Well, no. They no longer have the right to disagree. A gay caterer, by law, must service a straight pride event. They can't discriminate against the event organizers because of their sexual orientation.
It's stupid that the state can force you to engage in trade with someone you don't want to.
Intrastate commerce is a power retained by the State. Thus, its their business if they decide it is and it doesn't violate rights. See Article 1, Section 8 Clause 3....along with the 10th amendment. Its perfectly constitutional.
Because they decide it is.
Let's hope they don't decide it's double-plus good to crucify all redheads. Because I guess if they decided to do so, that law would be just too.
The rights that are protected by a State aren't limited to federally protected rights. Many States can and do have far more extensive protections for people than the federal government recognizes. And that's totally within the power of a People of a State to do.

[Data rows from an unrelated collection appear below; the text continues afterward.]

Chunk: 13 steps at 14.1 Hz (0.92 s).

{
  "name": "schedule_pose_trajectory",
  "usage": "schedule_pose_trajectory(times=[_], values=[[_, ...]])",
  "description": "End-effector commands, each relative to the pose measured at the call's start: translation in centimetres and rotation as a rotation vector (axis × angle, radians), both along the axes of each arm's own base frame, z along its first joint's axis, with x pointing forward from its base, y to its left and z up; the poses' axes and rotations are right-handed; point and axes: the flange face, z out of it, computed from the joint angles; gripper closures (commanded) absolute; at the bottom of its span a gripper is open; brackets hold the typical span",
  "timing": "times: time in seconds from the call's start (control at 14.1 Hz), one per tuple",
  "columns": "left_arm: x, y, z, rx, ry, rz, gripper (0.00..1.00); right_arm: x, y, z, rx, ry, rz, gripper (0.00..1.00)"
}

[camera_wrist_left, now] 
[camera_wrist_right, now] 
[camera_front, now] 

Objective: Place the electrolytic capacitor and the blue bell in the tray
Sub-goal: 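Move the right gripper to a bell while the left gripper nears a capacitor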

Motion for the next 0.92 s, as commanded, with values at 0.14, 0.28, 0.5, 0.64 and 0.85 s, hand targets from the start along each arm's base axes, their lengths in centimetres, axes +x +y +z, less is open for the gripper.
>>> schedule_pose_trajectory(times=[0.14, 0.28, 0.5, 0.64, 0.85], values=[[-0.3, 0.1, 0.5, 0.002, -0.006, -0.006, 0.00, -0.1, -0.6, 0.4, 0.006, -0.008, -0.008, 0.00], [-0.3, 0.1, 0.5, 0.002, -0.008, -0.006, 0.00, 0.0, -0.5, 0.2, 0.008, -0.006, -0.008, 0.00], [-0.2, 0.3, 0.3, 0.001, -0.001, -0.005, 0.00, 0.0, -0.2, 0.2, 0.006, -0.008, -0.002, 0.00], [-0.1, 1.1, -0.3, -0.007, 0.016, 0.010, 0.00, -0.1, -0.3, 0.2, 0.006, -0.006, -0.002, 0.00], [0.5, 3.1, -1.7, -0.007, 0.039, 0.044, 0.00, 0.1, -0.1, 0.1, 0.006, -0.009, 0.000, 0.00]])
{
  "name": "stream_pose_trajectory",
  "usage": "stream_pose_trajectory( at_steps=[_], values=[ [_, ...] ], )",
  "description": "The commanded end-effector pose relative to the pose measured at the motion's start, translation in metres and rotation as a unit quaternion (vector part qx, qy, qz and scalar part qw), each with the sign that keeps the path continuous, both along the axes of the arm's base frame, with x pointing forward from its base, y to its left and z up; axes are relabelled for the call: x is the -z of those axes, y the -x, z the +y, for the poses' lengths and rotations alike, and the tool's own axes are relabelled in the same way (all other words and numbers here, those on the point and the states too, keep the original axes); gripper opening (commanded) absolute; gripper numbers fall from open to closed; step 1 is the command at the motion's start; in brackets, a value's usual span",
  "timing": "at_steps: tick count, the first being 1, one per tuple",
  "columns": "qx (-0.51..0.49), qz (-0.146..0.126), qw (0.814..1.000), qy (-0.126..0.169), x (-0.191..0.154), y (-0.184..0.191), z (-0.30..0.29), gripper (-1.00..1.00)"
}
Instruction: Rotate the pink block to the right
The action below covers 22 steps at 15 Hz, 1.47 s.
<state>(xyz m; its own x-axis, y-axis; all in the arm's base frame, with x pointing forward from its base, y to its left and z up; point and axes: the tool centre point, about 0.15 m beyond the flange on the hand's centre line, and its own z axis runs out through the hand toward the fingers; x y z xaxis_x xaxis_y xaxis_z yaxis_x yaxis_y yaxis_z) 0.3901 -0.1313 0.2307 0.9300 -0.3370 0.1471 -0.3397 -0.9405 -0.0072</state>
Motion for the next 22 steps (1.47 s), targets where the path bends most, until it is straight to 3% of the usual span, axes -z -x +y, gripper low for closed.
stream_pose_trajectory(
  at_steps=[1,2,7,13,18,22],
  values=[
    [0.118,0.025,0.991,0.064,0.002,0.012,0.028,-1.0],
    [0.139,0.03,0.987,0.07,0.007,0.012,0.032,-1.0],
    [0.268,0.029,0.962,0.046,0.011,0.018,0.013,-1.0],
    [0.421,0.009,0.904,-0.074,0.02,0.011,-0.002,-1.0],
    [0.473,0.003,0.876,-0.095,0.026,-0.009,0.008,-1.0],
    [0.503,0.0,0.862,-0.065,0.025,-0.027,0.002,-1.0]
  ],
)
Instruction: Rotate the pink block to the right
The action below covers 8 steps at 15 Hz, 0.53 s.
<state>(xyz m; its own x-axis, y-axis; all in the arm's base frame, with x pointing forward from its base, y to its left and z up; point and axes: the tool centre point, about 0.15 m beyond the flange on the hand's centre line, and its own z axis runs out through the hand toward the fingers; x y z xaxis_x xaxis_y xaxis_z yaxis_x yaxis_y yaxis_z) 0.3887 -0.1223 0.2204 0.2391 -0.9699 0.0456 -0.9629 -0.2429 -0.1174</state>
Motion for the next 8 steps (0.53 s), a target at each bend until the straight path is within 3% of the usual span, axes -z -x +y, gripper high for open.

Federal Protections establish the baseline minimum of rights. Not the maximum. And if the people of State decide that you have a right to be free from discrimination based on sexual orientation when conducting acts of commerce, they have every authority to protect that right.
The only thing that could practically trump them would be federal amendment......or a violation of federal rights. Neither of which are an issue with PA laws.

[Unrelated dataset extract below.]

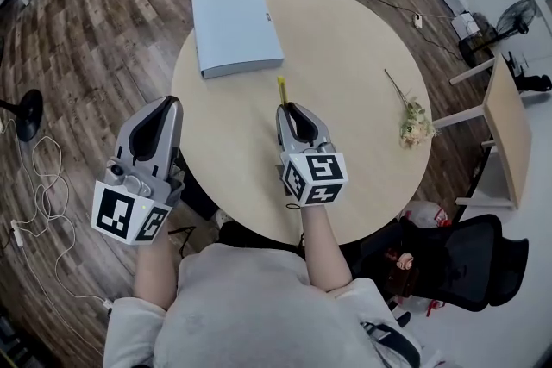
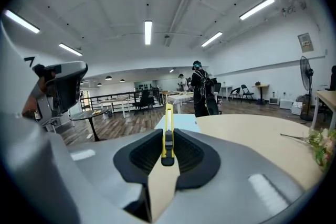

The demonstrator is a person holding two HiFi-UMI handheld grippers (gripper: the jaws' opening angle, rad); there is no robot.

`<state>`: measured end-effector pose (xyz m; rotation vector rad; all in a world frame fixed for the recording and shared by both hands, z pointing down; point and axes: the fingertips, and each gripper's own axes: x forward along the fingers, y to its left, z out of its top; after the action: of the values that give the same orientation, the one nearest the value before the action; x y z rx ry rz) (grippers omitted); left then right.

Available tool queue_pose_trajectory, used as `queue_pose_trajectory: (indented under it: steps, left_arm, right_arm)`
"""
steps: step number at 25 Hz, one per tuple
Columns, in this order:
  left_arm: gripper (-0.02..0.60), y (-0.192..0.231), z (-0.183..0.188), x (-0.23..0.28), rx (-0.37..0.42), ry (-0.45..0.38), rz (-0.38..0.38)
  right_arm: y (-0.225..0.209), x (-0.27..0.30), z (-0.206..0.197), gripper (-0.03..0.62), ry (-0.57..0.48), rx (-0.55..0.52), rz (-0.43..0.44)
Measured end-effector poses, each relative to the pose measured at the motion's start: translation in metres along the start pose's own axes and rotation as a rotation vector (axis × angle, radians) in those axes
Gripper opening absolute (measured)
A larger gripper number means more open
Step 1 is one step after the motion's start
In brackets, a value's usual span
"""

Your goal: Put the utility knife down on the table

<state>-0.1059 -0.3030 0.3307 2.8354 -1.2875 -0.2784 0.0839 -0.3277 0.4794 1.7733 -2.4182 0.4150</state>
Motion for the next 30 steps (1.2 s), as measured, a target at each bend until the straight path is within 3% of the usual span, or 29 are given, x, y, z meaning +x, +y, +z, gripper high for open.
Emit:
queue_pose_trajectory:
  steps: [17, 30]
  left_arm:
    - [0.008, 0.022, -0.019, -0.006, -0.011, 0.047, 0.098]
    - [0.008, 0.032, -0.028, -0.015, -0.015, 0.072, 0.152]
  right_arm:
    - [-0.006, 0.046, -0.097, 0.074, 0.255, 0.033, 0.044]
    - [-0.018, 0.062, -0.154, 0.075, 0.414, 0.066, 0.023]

The government should, you know...govern.
And per the people of some states, protecting rights to freedom from discrimination based on sexual orientation (or race, or sex, or religion, or ethnicity) in acts of commerce is governing.
And as long as they don't violate individual rights or the constitution, they have every authority to do so. That you 'don't think they should' is immaterial. What matters is what the relevant majority thinks.....constrained by the constitution and individual rights. Within those limitations, in any contest between you and the relevant majority of the State, the relevant majority wins.

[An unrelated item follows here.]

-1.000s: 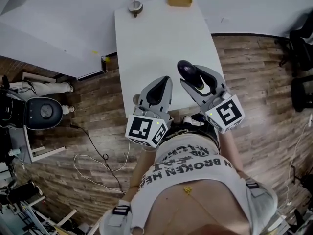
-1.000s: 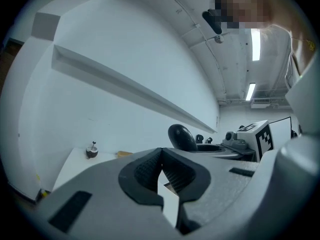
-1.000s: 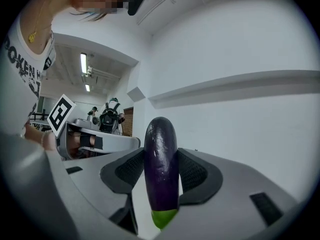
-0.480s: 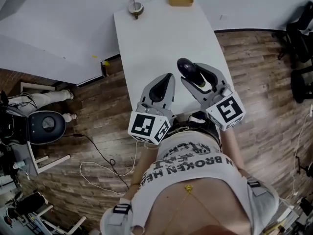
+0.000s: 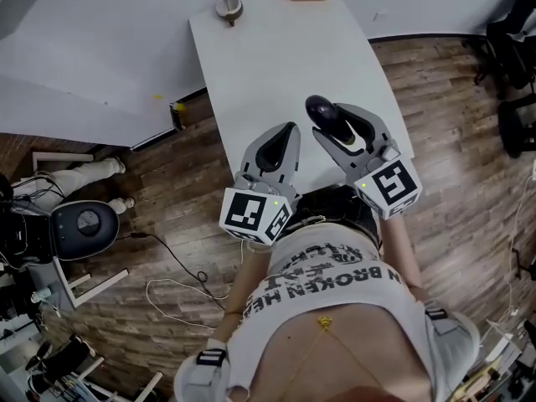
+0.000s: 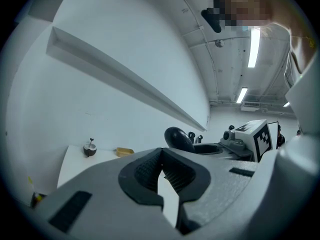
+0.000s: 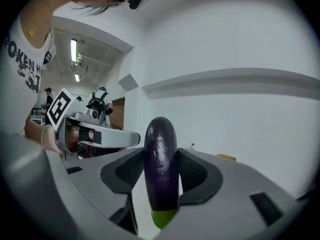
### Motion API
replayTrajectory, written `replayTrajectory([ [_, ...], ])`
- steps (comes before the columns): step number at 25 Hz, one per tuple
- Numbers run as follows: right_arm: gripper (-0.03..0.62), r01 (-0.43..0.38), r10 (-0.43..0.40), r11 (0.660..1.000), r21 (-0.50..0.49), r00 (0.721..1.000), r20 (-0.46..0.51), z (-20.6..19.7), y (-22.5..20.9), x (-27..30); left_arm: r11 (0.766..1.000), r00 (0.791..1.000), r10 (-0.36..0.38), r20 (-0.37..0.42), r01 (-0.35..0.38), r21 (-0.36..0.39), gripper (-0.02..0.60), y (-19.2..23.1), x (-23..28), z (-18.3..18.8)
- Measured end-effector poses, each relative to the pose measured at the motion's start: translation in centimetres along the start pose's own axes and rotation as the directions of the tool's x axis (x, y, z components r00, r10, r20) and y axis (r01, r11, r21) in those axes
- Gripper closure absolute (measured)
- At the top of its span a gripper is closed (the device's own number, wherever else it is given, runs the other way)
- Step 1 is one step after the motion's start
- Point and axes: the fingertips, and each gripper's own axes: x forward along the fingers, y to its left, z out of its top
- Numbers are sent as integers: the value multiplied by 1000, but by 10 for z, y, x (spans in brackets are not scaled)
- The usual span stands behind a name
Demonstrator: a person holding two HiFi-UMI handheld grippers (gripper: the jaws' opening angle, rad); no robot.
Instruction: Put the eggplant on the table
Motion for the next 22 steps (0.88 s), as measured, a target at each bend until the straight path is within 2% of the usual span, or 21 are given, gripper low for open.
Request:
replayTrajectory([
  [6,387,-39,39,999,-14,999,6,5,-3,-3,1000,1000,29,-5,-29,3,583,-4,3,3],
  [13,387,-130,130,991,-19,991,-14,7,-21,21,996,996,92,12,-92,-18,583,12,25,18],
  [17,387,-155,155,988,-16,988,-22,5,-35,24,993,994,109,8,-109,-50,583,9,38,17],
  [22,387,-180,180,984,-11,984,-11,4,-38,24,992,992,123,-10,-123,-41,583,5,43,13],
])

That's our constitutional republic. If you don't like it, convince the relevant majority to change it.
That's what I'm doing.
Not terribly well. As your argument ignores exploitation, wild disparities of power, injustice, and harm that people recognize and can see. And you're pretending that they either don't exist.....or that they aren't something that society should use government to fix.
Society overwhelmingly disagrees. Most rational people recognize that any concentration of power left unchecked will be abused. And just because that concentration of power is in private hands doesn't make it any less capable of being abused, or any less exploitative or unjust.
Most people have a sense of fairness that would extend preventing such exploitation and injustice. And under our constitution, within their state, and within the bounds of individual rights.....they most definitely have the authority to prevent it.
Insisting that they shouldn't......isn't a particularly compelling argument.